Write the data out in full and word for word. Do not include images.

Top of The data

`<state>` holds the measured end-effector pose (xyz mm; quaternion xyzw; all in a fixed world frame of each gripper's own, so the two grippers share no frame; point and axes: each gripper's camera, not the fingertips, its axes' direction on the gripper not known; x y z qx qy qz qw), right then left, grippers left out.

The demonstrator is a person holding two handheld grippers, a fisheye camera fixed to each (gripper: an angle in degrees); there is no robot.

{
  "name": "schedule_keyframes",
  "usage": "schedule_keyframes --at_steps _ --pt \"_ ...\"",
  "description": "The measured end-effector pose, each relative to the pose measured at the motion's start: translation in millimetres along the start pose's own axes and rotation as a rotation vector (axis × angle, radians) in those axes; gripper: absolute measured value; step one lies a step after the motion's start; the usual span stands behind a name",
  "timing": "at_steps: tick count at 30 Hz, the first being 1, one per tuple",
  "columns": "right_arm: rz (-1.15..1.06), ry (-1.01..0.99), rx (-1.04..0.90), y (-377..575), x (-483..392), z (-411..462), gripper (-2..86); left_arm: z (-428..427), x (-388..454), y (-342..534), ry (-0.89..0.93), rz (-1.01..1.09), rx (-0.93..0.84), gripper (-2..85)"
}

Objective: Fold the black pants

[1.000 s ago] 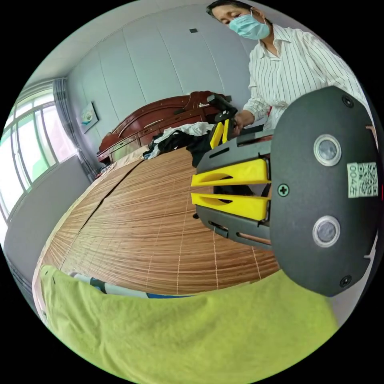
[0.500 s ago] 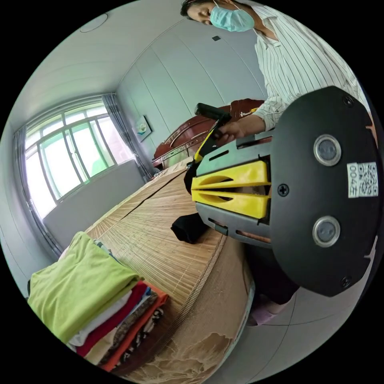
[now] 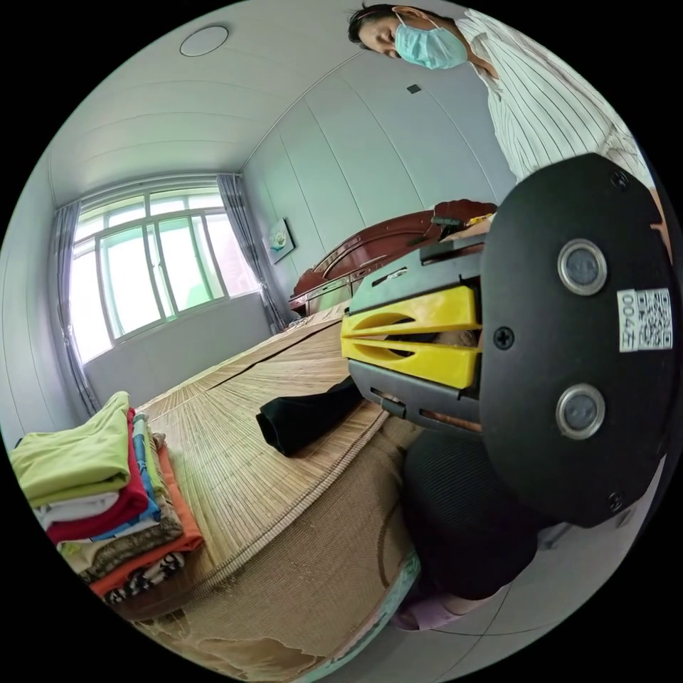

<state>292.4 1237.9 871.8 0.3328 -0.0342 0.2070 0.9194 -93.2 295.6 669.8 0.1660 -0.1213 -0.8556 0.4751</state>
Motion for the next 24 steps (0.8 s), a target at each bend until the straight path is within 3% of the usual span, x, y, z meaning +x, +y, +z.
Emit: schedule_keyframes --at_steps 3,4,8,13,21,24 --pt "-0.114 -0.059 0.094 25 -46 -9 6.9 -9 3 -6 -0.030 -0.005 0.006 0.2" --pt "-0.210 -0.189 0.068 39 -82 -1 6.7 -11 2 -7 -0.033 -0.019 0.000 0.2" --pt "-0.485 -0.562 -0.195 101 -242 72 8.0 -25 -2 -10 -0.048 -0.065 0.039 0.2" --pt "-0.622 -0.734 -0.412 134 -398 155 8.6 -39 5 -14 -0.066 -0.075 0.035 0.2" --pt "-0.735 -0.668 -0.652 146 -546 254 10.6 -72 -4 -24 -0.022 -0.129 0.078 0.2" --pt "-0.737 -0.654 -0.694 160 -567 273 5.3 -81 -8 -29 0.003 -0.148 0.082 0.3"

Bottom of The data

Finished exercise:
`<state>` holds the measured end-effector pose (xyz mm; quaternion xyzw; all in a fixed world frame of each gripper's own, so the two grippers share no frame; point and axes: each gripper's camera, not the fingertips, its axes' direction on the gripper not known; x y z qx qy qz qw), right then left, grippers left out.

The demonstrator is a person holding two handheld grippers, a fisheye camera fixed to each (gripper: an angle in degrees); there is no robot.

{
  "name": "schedule_keyframes",
  "usage": "schedule_keyframes --at_steps _ --pt \"_ ...\"",
  "description": "The measured end-effector pose, each relative to the pose measured at the motion's start: translation in millimetres along the start pose's own axes and rotation as a rotation vector (axis × angle, radians) in those axes; gripper: absolute measured value; step one lies a step after the motion's start; the usual span stands behind a name",
  "timing": "at_steps: tick count at 30 Hz, the first being 1, one per tuple",
  "columns": "right_arm: rz (-1.15..1.06), ry (-1.01..0.99), rx (-1.04..0.90), y (-377..575), x (-483..392), z (-411..462), gripper (-2..86); left_arm: z (-428..427), x (-388..454), y (-342..534), ry (-0.89..0.93), rz (-1.01..1.09), rx (-0.93..0.84), gripper (-2..85)"
}

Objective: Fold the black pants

[1.000 s ago] 
[0.500 s ago] 
[now] 

<state>292.4 1237.9 871.8 0.3328 -0.0342 0.2070 0.9194 -93.2 295.6 669.8 0.1660 -0.1213 -0.8556 0.4751</state>
Motion for the next 24 steps (0.8 s), a target at each bend until the straight path is within 3% of the usual span, x, y, z meaning +x, +y, +z.
Emit: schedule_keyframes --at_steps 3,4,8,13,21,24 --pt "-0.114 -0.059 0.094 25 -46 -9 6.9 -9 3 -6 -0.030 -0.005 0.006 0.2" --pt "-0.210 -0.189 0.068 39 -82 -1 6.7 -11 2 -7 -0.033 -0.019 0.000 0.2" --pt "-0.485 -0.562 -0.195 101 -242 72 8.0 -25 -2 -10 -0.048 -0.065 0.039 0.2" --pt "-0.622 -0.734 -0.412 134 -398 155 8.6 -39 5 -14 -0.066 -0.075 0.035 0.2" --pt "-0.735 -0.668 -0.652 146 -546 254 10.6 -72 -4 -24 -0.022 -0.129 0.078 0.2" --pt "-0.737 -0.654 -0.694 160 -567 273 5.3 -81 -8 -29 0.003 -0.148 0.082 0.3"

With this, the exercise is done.